Jobs and CronJobs for batch work

Not all work is a long-running web server. Kubernetes Jobs run a task to completion — perfect for a one-off data migration or batch process — and CronJobs run them on a schedule, the cluster-native equivalent of cron for recurring tasks like nightly cleanups or report generation. For a Django app, these handle the periodic and one-off work that does not belong in your web Pods, running in the same cluster with the same image and configuration. Using Jobs and CronJobs for batch and scheduled work keeps it properly isolated from request-serving Pods while still benefiting from Kubernetes' scheduling, retries, and resource management, rather than awkwardly cramming scheduled tasks into your web deployment.

Persistent storage when you need it

Although Django Pods should be stateless, some workloads in a cluster genuinely need persistent storage, and Kubernetes provides it through persistent volumes that survive Pod restarts. You would not typically run your primary database inside the cluster on such volumes — managed database services are usually wiser — but understanding persistent volumes matters for the cases that need durable storage. The key distinction is between your stateless application Pods, which must not rely on local disk, and the deliberately stateful components that use managed persistent storage. Knowing where state belongs — externalized to managed services or persistent volumes, never on an ephemeral Pod's local filesystem — is central to designing a Kubernetes deployment correctly.
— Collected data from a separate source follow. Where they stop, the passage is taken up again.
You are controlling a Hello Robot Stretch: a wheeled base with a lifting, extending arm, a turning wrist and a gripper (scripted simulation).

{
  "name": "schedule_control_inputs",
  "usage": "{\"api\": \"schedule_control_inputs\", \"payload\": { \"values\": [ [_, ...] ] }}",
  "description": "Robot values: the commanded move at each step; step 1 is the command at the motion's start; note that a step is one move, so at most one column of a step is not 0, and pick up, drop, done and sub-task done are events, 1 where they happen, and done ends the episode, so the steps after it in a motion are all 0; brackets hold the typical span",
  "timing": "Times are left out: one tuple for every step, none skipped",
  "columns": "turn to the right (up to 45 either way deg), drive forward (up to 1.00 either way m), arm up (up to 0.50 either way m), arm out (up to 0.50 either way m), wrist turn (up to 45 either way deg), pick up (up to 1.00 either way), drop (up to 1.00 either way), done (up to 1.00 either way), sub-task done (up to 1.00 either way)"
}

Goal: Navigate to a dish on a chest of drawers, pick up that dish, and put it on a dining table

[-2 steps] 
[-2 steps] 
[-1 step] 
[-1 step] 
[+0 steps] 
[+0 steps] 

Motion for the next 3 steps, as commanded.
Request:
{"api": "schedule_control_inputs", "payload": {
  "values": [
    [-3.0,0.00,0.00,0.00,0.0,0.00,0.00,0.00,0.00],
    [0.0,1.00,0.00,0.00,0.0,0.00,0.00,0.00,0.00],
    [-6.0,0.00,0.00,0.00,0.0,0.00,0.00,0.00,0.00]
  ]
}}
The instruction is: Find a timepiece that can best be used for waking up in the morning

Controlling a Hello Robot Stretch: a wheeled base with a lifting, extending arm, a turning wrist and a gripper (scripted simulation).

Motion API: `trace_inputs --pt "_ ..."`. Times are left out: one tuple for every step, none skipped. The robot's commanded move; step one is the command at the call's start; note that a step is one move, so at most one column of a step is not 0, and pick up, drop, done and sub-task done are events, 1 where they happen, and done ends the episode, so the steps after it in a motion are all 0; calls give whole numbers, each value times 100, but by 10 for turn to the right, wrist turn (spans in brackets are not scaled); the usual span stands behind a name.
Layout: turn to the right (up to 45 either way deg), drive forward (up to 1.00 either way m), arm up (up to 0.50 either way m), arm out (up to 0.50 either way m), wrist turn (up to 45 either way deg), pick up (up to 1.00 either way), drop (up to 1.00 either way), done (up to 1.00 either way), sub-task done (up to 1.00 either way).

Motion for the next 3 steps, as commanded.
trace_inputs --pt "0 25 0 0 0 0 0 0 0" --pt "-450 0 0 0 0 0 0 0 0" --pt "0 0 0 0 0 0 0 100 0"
Access control and cluster security

A production cluster needs its own security posture beyond the application. Role-based access control governs who and what can do what in the cluster, network policies restrict which Pods can talk to each other, and securing the cluster's control plane and secrets is essential. A Django deployment inherits the cluster's security, so these concerns are part of running it safely — a misconfigured cluster can expose your application and its secrets regardless of how well the app itself is written. Treating cluster security as a first-class concern, with least-privilege access control and network policies limiting Pod-to-Pod communication, is part of the operational responsibility that comes with adopting Kubernetes for production workloads.

Summary

Running Django on Kubernetes means mastering a core chain of objects — Deployments managing disposable Pods, Services giving them stable addresses, and Ingress routing external traffic in — plus the Django-specific concerns the platform demands. Wire readiness and liveness probes so self-healing and zero-downtime rollouts work, set resource requests so scheduling and the HorizontalPodAutoscaler function, and keep configuration in ConfigMaps and secrets in Secrets so one immutable image runs everywhere. Run migrations once as a deliberate step, pool connections through PgBouncer so autoscaling does not exhaust the database, and design Pods to be stateless because Kubernetes will replace them freely. Log to stdout for central aggregation, manage your manifests as version-controlled GitOps, and respect the disposable-Pod model that underlies it all. Adopt Kubernetes when scale and availability genuinely justify its complexity, and these patterns will give you a self-healing, autoscaling, continuously-deployable Django platform.